# sausage and her new gym! *pic heavy!*



## beckins (Jul 30, 2010)

A freind of ours got hold of some wood cheap so we constructed a gym for my lil saus! She was scared of it at first but after a few mins she couldent resist  shes looking a bit scruffy at the moment cause shes been going through her first molt!

Some piccies!


----------



## lperry82 (Aug 2, 2010)

I WANT ONE  it looks great


----------



## MeanneyFids (Aug 24, 2010)

i may have to "borrow" the idea....


----------



## RubyFeuer (Nov 5, 2010)

that's so cool i love the bead ladder


----------



## xMissy-Rayne (Oct 31, 2010)

I love LOVE it XD Lucky bird!


----------



## shelagh (Nov 2, 2010)

My hubby and I are going to construct a play gym soon as well; you've done a wonderful job! I love the bead ladder too-what a great idea!


----------



## beckins (Jul 30, 2010)

cant take all the credit for the bead ladder  i got inspiration from the gyms on www.birdgymsrus.com! its a great site for getting ideas  just not for buying-expensive!


----------



## Daharkaz Angel (Aug 31, 2010)

I have a Q about wooden play gyms. Are the ok for cleaning? Dont they harbour germs from the droppings being wooden?? Or do you vanish first? Just something ive always wanted. I will build Atila a gym eventully lol.


----------



## xMissy-Rayne (Oct 31, 2010)

beckins said:


> cant take all the credit for the bead ladder  i got inspiration from the gyms on www.birdgymsrus.com! its a great site for getting ideas  just not for buying-expensive!


Agree...they look wicked costly.. Not in my price range..
I don't understand though,on the site they say they don't include "toys",so the ladders etc,it's just for show?


----------



## beckins (Jul 30, 2010)

i think all the wooden stuff on those gyms is included-probly just not the chains and beads and things they have on them! bit tight really for the cost of them!
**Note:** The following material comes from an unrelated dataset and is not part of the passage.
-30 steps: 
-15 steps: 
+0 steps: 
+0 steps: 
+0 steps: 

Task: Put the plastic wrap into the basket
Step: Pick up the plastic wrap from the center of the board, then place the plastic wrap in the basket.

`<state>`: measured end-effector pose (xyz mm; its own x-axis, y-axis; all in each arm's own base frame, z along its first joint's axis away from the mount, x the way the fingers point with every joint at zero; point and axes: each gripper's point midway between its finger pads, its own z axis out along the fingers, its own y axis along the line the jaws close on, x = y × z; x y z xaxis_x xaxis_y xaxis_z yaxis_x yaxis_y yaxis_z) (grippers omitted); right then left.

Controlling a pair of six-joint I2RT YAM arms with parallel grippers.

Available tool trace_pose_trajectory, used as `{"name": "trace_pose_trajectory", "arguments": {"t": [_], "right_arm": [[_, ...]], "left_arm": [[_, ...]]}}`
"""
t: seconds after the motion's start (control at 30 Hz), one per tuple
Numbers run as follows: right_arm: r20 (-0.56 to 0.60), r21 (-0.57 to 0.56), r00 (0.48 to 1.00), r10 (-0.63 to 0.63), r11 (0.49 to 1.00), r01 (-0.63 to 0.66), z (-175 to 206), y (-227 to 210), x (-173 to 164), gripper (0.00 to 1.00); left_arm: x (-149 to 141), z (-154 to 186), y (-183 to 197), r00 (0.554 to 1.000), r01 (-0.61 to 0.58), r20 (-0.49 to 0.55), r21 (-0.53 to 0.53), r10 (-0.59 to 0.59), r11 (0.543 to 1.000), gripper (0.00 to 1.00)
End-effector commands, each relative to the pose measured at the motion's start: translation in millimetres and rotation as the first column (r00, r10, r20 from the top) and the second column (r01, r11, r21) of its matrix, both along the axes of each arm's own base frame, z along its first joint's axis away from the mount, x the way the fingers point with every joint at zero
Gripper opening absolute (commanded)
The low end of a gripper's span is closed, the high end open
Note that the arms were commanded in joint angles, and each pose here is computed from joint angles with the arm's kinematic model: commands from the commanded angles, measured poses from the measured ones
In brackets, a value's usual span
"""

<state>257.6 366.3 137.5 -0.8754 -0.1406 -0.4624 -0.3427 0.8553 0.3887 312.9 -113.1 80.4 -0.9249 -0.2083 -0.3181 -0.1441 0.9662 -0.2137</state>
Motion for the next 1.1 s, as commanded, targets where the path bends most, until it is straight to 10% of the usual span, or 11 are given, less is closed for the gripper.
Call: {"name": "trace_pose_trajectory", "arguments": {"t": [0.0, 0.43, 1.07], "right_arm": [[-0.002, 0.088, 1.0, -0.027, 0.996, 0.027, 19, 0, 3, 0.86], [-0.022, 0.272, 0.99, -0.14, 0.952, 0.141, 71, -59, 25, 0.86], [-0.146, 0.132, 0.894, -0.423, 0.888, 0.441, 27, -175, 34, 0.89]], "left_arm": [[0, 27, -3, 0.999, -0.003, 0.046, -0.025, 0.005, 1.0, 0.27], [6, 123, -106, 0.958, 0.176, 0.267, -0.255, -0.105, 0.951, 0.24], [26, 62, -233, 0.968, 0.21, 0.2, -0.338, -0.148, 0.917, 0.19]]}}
and as for the cleaning question....the base parts of my gym are made from chipboard with a false wood covering on the surface, kinda like fake laminate flooring lol so easy wipe clean poop  perches and stuff dont really get any poop on so not so much of a problem, id imagine most gyms wouldnt have completely wooden bases either for the cleaning reason!


----------



## Jynxstorm (May 15, 2010)

So awesome, mine are geting a play gym for xmas probably. I already put some thought into a bit.


----------